What to produce:
Below are records. Return each one exactly as written.

Records from a data collection
"""

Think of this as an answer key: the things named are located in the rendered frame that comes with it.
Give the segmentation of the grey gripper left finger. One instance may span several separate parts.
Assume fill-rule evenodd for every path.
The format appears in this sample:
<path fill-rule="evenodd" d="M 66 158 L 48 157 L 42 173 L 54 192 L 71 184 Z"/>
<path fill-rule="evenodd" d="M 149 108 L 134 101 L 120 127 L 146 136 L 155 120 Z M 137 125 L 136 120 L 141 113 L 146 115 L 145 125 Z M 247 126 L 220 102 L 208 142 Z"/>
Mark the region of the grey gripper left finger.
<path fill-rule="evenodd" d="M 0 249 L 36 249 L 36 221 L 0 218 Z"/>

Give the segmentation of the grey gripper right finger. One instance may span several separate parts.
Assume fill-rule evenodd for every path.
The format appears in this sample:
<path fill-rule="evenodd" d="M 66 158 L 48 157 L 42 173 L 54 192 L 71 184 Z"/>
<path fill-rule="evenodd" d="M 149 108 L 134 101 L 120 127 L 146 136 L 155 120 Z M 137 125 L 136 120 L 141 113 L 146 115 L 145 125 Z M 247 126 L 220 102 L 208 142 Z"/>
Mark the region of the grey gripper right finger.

"""

Reply:
Think of this as an answer key: the things named are located in the rendered frame that comes with it.
Give the segmentation of the grey gripper left finger. One instance may span several separate parts.
Assume fill-rule evenodd for every path.
The format appears in this sample:
<path fill-rule="evenodd" d="M 66 158 L 48 157 L 42 173 L 54 192 L 71 184 Z"/>
<path fill-rule="evenodd" d="M 149 108 L 134 101 L 120 127 L 146 136 L 155 120 Z M 137 125 L 136 120 L 141 113 L 146 115 L 145 125 Z M 247 126 L 220 102 L 208 142 Z"/>
Mark the region of the grey gripper left finger.
<path fill-rule="evenodd" d="M 0 249 L 36 249 L 36 221 L 0 218 Z"/>

Give the segmentation of the grey gripper right finger. One instance may span several separate parts.
Assume fill-rule evenodd for every path.
The format appears in this sample:
<path fill-rule="evenodd" d="M 66 158 L 48 157 L 42 173 L 54 192 L 71 184 Z"/>
<path fill-rule="evenodd" d="M 149 108 L 134 101 L 120 127 L 146 136 L 155 120 Z M 137 125 L 136 120 L 141 113 L 146 115 L 145 125 Z M 247 126 L 220 102 L 208 142 Z"/>
Mark the region of the grey gripper right finger.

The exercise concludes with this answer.